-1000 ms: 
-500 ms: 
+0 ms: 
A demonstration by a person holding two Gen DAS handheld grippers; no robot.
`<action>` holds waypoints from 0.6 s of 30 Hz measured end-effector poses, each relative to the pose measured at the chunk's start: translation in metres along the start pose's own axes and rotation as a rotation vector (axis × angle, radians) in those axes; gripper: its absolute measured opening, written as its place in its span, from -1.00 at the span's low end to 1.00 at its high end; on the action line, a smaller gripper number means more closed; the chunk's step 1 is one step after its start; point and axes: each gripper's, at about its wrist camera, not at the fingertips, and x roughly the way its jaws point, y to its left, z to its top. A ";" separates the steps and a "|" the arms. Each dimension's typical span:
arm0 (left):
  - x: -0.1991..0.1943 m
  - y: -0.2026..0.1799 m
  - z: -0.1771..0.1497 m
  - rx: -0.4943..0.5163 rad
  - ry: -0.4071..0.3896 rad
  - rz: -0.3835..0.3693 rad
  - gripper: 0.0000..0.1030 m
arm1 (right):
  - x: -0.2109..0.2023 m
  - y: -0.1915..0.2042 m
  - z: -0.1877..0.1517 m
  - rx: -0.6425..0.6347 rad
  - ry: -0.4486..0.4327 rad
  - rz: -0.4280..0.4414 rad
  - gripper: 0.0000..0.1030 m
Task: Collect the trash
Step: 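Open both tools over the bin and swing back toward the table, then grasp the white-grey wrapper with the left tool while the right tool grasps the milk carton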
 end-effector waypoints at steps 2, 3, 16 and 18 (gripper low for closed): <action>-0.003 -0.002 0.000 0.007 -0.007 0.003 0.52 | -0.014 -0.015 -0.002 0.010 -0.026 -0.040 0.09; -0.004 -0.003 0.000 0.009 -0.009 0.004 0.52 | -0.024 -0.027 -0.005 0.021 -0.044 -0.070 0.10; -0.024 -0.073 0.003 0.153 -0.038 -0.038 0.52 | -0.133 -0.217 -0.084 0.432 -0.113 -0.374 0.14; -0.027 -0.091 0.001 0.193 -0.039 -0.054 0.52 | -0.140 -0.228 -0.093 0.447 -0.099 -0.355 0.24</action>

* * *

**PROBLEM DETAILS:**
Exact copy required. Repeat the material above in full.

**OUTPUT FOR THIS TASK:**
-1000 ms: 
-500 ms: 
+0 ms: 
A demonstration by a person holding two Gen DAS handheld grippers; no robot.
`<action>` holds waypoints from 0.6 s of 30 Hz measured end-effector poses, each relative to the pose measured at the chunk's start: translation in metres along the start pose's own axes and rotation as a rotation vector (axis × angle, radians) in those axes; gripper: its absolute measured opening, written as its place in its span, from -1.00 at the span's low end to 1.00 at its high end; on the action line, a smaller gripper number means more closed; the chunk's step 1 is one step after its start; point and axes: each gripper's, at about its wrist camera, not at the fingertips, and x roughly the way its jaws point, y to its left, z to its top. A ";" separates the steps and a "|" the arms. Each dimension's typical span:
arm0 (left):
  - x: -0.1991..0.1943 m
  - y: -0.2026..0.1799 m
  - z: -0.1771..0.1497 m
  - rx: -0.4943..0.5163 rad
  - ry: -0.4071..0.3896 rad
  - rz: -0.3835..0.3693 rad
  - gripper: 0.0000..0.1030 m
arm1 (right):
  - x: -0.2109..0.2023 m
  - y: -0.1915..0.2042 m
  - z: -0.1877..0.1517 m
  - rx: -0.6425..0.6347 rad
  - ry: -0.4486..0.4327 rad
  - rz: -0.4280..0.4414 rad
  - gripper: 0.0000..0.1030 m
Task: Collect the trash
Step: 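Open both tools over the bin and swing back toward the table, then grasp the white-grey wrapper with the left tool while the right tool grasps the milk carton
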 end-effector waypoints at steps 2, 3, 16 and 18 (gripper low for closed): <action>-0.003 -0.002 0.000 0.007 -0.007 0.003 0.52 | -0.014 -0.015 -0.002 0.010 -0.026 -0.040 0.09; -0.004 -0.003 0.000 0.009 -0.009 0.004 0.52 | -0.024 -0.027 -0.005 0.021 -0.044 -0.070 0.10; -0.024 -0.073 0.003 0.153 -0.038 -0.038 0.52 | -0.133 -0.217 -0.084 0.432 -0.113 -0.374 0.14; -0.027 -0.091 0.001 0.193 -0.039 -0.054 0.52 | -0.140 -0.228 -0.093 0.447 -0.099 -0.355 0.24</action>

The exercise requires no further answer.